Start of RECORDS FOR PROCESSING

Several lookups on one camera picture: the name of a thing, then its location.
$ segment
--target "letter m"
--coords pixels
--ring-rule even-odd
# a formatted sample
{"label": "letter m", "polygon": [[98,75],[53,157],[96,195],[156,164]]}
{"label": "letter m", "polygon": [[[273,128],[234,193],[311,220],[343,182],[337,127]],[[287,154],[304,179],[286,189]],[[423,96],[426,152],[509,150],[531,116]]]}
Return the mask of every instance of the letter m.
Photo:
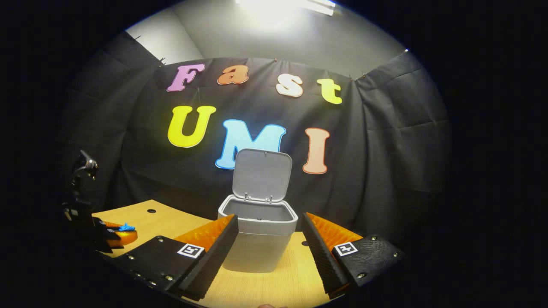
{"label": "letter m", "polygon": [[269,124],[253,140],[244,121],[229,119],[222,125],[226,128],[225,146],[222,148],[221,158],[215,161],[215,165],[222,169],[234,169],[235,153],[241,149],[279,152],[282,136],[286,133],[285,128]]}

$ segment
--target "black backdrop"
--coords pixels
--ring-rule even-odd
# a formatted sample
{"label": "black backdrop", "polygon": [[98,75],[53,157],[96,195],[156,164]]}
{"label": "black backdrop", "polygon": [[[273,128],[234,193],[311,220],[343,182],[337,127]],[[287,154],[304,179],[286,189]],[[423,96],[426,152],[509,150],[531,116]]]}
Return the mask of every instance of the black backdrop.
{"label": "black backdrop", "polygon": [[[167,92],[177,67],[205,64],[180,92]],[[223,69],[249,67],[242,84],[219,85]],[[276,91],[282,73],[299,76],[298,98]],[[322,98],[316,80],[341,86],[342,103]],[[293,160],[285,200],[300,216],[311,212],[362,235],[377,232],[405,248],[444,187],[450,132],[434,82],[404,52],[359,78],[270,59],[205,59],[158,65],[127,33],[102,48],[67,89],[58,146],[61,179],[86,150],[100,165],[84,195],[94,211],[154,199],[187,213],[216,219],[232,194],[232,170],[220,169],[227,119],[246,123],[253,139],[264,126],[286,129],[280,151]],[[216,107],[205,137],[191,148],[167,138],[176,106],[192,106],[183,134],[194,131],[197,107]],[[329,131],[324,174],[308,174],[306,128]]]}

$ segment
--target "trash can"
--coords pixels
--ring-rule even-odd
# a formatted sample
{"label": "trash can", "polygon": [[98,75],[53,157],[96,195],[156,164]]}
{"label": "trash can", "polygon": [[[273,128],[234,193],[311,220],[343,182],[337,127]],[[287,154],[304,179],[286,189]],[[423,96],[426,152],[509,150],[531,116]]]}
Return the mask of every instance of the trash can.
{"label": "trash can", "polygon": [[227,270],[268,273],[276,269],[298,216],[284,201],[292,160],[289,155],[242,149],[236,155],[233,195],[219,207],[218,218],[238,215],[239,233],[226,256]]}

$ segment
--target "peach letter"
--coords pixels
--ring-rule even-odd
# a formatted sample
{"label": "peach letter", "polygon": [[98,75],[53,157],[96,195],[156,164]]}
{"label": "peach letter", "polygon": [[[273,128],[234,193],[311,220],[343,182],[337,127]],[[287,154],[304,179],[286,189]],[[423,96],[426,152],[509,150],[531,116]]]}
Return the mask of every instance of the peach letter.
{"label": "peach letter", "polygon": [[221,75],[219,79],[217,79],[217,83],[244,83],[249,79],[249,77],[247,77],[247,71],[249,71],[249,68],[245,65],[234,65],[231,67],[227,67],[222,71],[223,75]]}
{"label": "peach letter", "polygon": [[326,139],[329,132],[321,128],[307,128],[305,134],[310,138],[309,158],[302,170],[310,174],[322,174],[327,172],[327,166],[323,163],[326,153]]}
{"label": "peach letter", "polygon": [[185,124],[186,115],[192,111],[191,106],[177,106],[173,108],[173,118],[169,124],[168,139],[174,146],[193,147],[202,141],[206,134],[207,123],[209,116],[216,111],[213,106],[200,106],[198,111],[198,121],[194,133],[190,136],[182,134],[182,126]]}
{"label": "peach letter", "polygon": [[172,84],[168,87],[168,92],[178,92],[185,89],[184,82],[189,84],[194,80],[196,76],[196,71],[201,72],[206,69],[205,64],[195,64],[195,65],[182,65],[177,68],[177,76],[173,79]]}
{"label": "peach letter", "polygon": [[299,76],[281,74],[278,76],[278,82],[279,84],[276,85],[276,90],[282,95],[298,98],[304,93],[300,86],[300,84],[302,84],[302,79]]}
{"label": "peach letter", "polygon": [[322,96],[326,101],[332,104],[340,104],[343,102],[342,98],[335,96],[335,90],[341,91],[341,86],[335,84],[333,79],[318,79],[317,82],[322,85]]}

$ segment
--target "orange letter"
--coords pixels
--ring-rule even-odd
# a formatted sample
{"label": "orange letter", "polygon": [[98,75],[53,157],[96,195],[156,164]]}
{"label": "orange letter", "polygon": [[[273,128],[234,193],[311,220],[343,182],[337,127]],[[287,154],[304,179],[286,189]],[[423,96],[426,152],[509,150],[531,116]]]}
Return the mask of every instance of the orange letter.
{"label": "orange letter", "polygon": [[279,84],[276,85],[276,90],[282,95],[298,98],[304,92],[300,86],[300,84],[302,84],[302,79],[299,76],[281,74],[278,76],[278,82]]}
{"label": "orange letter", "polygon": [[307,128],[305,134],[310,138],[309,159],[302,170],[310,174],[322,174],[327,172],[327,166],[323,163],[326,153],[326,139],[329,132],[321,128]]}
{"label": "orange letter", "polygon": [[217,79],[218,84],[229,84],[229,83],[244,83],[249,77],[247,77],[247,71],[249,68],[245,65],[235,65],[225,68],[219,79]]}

End of RECORDS FOR PROCESSING
Start of RECORDS FOR PROCESSING

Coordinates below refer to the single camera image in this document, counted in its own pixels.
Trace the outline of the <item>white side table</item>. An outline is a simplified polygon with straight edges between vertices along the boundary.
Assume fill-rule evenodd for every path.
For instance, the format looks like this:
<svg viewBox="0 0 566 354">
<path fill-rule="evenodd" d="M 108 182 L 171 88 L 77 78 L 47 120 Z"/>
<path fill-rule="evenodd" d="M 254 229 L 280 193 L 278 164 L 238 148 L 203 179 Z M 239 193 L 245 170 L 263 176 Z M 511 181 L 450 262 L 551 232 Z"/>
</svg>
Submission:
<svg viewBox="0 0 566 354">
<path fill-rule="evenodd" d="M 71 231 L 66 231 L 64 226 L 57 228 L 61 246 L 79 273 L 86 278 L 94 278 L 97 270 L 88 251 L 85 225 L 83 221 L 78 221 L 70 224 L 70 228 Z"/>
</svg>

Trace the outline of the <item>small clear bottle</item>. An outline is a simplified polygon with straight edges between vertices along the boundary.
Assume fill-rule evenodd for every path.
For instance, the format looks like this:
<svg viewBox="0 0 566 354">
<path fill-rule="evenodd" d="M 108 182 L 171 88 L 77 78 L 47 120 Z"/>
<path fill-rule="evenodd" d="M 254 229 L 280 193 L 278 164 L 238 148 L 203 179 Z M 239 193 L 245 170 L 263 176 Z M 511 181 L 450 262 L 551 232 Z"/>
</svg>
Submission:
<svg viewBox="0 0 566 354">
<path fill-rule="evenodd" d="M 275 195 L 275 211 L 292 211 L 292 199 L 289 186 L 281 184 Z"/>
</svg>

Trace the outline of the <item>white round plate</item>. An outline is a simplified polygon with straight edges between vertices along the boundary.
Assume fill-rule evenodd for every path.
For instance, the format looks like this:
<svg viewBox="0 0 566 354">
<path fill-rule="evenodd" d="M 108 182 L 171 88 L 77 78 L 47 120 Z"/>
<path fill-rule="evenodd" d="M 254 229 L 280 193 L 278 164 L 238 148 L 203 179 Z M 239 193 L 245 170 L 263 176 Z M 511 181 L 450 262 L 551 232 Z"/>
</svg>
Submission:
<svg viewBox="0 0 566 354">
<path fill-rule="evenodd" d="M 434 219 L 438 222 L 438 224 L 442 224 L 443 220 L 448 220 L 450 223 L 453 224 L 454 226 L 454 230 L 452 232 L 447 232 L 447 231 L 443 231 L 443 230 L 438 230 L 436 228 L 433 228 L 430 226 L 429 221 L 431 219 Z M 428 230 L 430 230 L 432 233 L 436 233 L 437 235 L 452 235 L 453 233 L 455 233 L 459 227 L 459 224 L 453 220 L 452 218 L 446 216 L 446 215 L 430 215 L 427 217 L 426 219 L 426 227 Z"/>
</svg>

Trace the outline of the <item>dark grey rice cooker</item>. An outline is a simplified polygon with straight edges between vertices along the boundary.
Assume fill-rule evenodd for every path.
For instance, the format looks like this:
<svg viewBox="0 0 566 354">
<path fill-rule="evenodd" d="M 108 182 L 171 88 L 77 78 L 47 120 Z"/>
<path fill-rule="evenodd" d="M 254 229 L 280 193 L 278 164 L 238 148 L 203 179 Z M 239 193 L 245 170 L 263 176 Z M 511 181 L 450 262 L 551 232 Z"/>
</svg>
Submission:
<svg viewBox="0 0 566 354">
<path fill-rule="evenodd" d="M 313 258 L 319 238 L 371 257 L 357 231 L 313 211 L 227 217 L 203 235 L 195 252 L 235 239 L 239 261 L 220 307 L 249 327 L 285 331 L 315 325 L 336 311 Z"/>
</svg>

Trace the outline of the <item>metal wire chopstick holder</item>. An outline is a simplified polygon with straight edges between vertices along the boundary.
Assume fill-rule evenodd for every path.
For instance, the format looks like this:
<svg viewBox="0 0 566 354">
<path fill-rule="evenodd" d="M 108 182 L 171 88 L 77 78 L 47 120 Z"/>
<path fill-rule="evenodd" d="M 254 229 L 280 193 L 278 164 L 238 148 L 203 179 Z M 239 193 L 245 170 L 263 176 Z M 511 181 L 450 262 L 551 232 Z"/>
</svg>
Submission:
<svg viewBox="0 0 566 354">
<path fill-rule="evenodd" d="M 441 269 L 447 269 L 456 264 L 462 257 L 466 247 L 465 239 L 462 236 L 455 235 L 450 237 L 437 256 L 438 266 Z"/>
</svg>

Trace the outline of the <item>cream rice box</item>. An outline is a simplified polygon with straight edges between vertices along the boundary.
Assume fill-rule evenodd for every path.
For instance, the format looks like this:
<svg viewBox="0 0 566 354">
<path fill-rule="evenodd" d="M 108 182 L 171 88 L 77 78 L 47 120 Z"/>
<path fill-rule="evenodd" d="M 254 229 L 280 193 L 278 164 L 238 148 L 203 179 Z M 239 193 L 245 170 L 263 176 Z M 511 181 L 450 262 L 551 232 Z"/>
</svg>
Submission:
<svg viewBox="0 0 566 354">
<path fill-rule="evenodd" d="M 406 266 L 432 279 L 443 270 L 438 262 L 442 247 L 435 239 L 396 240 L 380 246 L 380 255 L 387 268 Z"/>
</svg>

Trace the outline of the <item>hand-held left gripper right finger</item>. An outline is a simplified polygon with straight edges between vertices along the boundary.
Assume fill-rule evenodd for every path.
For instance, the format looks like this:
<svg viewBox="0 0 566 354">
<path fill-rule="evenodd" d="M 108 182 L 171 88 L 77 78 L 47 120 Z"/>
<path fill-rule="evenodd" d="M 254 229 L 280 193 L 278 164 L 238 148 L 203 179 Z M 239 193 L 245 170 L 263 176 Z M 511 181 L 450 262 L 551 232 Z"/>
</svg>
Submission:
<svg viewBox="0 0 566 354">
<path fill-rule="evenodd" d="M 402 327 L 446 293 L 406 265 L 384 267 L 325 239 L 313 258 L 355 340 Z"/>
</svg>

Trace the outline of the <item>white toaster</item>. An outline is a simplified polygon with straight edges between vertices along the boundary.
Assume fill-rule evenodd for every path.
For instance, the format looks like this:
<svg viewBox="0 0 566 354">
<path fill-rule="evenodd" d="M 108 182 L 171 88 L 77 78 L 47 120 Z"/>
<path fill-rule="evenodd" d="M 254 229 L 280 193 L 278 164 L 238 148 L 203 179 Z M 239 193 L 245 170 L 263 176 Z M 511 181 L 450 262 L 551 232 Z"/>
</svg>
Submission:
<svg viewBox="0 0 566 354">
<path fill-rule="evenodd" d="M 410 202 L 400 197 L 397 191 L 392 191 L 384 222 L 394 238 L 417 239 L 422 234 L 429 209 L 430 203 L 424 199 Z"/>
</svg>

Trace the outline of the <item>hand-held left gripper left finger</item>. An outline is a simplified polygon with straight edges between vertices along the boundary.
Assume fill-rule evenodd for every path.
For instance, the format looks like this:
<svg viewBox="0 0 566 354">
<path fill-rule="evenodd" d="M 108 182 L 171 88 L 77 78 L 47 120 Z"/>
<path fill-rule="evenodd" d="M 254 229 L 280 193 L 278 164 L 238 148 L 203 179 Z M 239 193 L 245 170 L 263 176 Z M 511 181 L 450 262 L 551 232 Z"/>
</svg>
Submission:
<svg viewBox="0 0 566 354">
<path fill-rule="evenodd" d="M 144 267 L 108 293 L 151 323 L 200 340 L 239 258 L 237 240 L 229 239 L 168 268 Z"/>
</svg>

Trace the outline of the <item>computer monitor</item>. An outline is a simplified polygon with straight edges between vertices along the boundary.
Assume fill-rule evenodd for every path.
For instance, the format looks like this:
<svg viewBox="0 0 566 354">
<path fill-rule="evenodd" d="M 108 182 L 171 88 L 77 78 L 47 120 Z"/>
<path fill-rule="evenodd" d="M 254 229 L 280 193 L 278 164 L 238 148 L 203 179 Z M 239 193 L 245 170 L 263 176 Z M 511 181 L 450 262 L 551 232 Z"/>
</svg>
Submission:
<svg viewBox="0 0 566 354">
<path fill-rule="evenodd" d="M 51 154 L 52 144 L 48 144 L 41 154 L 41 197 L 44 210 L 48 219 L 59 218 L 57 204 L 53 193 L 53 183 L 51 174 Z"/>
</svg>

End of RECORDS FOR PROCESSING

THE PROBLEM →
Give back exactly the lines above starting at the line where "Trace the outline of the <item>dark" appears and ending at the line where "Trace the outline of the <item>cream" appears, both included, with no other lines.

EXPECTED OUTPUT →
Trace the outline of the <item>dark grey rice cooker</item>. An outline is a simplified polygon with straight edges between vertices along the boundary.
Assume fill-rule evenodd for every path.
For instance, the format looks like this:
<svg viewBox="0 0 566 354">
<path fill-rule="evenodd" d="M 108 182 L 171 88 L 77 78 L 47 120 Z"/>
<path fill-rule="evenodd" d="M 254 229 L 280 193 L 278 164 L 238 148 L 203 179 Z M 239 193 L 245 170 L 263 176 Z M 511 181 L 450 262 L 551 232 Z"/>
</svg>
Submission:
<svg viewBox="0 0 566 354">
<path fill-rule="evenodd" d="M 313 258 L 319 238 L 371 257 L 357 231 L 313 211 L 227 217 L 203 235 L 195 252 L 235 239 L 239 261 L 220 307 L 249 327 L 285 331 L 315 325 L 336 311 Z"/>
</svg>

Trace the outline of the <item>metal wire chopstick holder</item>. An outline is a simplified polygon with straight edges between vertices along the boundary.
Assume fill-rule evenodd for every path.
For instance, the format looks like this:
<svg viewBox="0 0 566 354">
<path fill-rule="evenodd" d="M 108 182 L 171 88 L 77 78 L 47 120 Z"/>
<path fill-rule="evenodd" d="M 254 229 L 280 193 L 278 164 L 238 148 L 203 179 Z M 239 193 L 245 170 L 263 176 Z M 511 181 L 450 262 L 551 232 Z"/>
</svg>
Submission:
<svg viewBox="0 0 566 354">
<path fill-rule="evenodd" d="M 441 269 L 447 269 L 456 264 L 462 257 L 466 247 L 465 239 L 462 236 L 455 235 L 450 237 L 437 256 L 438 266 Z"/>
</svg>

Trace the outline of the <item>cream rice box</item>. An outline is a simplified polygon with straight edges between vertices along the boundary.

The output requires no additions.